*Task details:* Note each line of the entries that includes "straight". Then copy those lines.

+++ The data +++

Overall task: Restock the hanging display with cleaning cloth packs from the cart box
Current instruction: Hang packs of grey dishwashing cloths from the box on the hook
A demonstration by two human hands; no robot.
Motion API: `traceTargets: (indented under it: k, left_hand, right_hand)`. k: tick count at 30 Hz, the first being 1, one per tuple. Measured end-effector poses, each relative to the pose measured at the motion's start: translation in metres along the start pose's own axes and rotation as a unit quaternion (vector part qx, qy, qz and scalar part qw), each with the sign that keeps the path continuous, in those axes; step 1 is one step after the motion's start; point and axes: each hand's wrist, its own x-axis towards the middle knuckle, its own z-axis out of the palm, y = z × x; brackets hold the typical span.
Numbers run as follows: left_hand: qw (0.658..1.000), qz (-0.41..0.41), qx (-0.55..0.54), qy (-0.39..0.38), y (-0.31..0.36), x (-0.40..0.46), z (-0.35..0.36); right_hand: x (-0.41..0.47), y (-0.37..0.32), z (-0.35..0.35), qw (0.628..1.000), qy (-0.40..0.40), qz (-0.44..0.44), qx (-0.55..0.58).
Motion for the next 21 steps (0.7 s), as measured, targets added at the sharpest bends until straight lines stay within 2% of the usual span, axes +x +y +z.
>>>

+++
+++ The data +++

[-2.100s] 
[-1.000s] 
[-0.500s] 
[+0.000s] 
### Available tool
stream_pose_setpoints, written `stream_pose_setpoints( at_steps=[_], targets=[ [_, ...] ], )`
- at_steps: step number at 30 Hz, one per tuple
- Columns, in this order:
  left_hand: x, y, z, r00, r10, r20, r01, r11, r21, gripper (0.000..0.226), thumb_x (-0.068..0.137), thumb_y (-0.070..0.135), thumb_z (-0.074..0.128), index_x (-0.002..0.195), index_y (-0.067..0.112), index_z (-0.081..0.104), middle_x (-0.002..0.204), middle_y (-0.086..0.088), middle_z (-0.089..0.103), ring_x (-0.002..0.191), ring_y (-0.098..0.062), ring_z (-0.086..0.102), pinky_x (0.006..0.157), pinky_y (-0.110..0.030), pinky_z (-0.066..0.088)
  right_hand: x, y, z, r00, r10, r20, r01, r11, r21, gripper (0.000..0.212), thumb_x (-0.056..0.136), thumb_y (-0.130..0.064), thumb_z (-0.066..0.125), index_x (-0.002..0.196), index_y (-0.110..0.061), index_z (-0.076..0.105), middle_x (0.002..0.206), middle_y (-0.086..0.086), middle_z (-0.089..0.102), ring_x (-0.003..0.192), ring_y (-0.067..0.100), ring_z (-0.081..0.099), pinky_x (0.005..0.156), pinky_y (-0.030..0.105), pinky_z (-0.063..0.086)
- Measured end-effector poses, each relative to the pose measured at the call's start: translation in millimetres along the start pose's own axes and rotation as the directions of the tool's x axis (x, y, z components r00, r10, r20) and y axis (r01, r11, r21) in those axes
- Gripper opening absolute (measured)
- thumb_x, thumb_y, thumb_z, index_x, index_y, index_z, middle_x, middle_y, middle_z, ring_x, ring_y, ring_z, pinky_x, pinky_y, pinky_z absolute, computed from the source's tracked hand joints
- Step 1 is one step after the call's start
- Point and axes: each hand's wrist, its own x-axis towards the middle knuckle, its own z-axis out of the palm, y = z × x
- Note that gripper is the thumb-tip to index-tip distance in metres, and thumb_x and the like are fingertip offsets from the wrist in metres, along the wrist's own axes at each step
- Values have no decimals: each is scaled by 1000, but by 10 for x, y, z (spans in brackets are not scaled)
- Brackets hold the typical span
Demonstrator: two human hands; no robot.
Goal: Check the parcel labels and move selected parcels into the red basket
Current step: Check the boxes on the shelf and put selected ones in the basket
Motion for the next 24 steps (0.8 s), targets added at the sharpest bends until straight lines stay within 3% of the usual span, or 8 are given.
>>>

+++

*Exercise answer:*
Motion for the next 21 steps (0.7 s), as measured, targets added at the sharpest bends until straight lines stay within 2% of the usual span, axes +x +y +z.
Motion for the next 24 steps (0.8 s), targets added at the sharpest bends until straight lines stay within 3% of the usual span, or 8 are given.

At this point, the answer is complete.